North K, Korson M S, Krawiecki N, Shoffner J M, Holm I A
Department of Medicine, Children's Hospital, Boston, Massachusetts 02115, USA.
J Pediatr. 1996 May;128(5 Pt 1):688-92. doi: 10.1016/s0022-3476(96)80136-3.

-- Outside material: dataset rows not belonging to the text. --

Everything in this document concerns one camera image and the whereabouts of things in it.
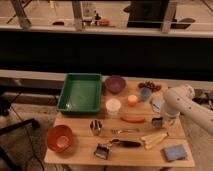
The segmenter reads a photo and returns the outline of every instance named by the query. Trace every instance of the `sponge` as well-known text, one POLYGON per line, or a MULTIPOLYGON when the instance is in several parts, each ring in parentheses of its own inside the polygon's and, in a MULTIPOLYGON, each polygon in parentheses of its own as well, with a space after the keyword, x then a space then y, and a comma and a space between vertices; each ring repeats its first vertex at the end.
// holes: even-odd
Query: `sponge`
POLYGON ((187 156, 182 144, 163 148, 162 152, 164 153, 168 162, 183 160, 186 159, 187 156))

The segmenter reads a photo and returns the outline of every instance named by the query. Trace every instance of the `plastic bowl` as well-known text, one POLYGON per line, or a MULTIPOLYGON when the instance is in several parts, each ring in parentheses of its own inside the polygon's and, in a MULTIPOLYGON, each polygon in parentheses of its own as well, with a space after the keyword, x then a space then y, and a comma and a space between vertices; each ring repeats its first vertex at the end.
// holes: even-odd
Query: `plastic bowl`
POLYGON ((54 152, 62 152, 72 143, 72 130, 66 125, 58 125, 47 132, 46 145, 54 152))
POLYGON ((113 94, 120 93, 125 88, 125 86, 126 81, 117 75, 110 76, 105 80, 106 89, 113 94))

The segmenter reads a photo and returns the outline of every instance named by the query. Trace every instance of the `wooden table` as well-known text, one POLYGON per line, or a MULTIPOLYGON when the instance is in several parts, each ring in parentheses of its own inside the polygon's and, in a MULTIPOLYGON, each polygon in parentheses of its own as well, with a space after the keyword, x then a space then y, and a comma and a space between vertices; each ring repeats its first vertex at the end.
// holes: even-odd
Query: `wooden table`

An 18-month-old girl with an oxidative phosphorylation defect had neonatal onset of chronic lactic acidosis, lipid storage myopathy, bilateral cataracts, and primary adrenal insufficiency. Chronic lactic acidosis responded to treatment with dichloroacetate. Sequential muscle biopsies demonstrated resolution of the lipid storage myopathy associated with the return to normal muscle free carnitine levels. This case demonstrates a new clinical phenotype associated with a defect in oxidative phosphorylation and the need to consider mitochondrial disorders in the differential diagnosis of primary adrenal insufficiency in childhood.
一名患有氧化磷酸化缺陷的18个月大女孩在新生儿期出现慢性乳酸酸中毒、脂质贮积性肌病、双侧白内障和原发性肾上腺功能不全。慢性乳酸酸中毒对二氯乙酸治疗有反应。连续的肌肉活检显示,随着肌肉游离肉碱水平恢复正常,脂质贮积性肌病得到缓解。该病例显示了一种与氧化磷酸化缺陷相关的新临床表型,以及在儿童原发性肾上腺功能不全的鉴别诊断中需要考虑线粒体疾病。